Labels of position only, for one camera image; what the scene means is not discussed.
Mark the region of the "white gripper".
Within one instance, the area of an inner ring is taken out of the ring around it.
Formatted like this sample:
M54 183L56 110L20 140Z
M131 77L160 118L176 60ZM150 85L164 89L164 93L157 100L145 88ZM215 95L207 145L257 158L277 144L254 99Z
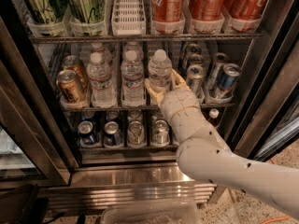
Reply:
M186 81L175 69L172 70L171 81L173 91L165 95L164 91L155 91L150 85L150 80L146 78L145 88L151 101L160 107L167 121L174 118L198 118L201 111L197 98L192 91L188 90Z

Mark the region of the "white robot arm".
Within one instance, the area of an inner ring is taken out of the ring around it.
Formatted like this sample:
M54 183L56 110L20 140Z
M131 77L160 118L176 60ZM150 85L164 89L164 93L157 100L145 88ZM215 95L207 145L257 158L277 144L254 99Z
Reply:
M191 179L239 189L278 211L299 219L299 170L253 161L232 152L215 127L204 117L197 97L177 73L174 89L155 91L144 80L150 97L179 142L176 161Z

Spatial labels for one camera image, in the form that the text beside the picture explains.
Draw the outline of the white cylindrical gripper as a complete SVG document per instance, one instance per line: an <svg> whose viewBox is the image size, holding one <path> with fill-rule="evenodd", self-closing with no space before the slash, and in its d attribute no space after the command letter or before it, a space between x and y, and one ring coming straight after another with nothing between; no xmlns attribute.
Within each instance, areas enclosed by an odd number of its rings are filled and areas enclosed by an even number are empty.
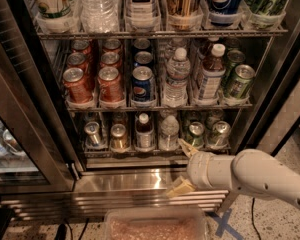
<svg viewBox="0 0 300 240"><path fill-rule="evenodd" d="M232 171L235 157L230 155L216 155L211 152L199 151L184 139L178 143L183 153L190 158L187 165L187 178L179 176L166 190L168 198L178 197L193 192L196 188L226 189L233 191L239 186Z"/></svg>

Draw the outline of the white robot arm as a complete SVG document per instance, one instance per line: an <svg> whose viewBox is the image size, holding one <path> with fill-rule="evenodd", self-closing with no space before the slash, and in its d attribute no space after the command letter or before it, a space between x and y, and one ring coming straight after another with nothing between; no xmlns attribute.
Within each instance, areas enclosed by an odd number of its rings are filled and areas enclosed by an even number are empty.
<svg viewBox="0 0 300 240"><path fill-rule="evenodd" d="M245 149L237 155L199 151L185 140L178 143L188 157L186 174L166 190L174 198L195 190L224 189L260 199L280 199L300 210L300 174L271 155Z"/></svg>

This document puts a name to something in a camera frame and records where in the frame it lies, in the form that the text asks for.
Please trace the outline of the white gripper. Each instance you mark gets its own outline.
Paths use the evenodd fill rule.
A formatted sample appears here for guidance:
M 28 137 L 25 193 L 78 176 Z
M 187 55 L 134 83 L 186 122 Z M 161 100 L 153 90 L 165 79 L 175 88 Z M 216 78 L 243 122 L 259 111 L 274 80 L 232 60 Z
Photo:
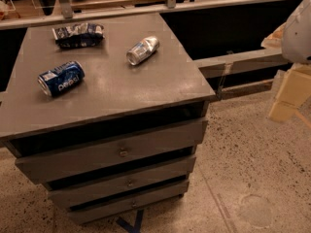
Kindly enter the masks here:
M 266 49 L 282 47 L 283 56 L 293 63 L 284 74 L 268 113 L 269 119 L 284 122 L 311 96 L 311 0 L 302 0 L 286 24 L 276 28 L 260 45 Z

**Your assignment**. Your answer must consist solely of the lines above between the line holding "This document puts" and the line holding "M 28 137 L 25 193 L 78 176 Z", inclusive, copied exactly.

**Exercise answer**.
This document puts a name to something in a camera frame and records where in the frame it lies, in the form that the text asks for.
Please trace the outline of the white gripper. Each instance you mark gets its own outline.
Paths use the evenodd fill rule.
A formatted sample appears here for guidance:
M 28 137 L 25 193 L 78 176 Z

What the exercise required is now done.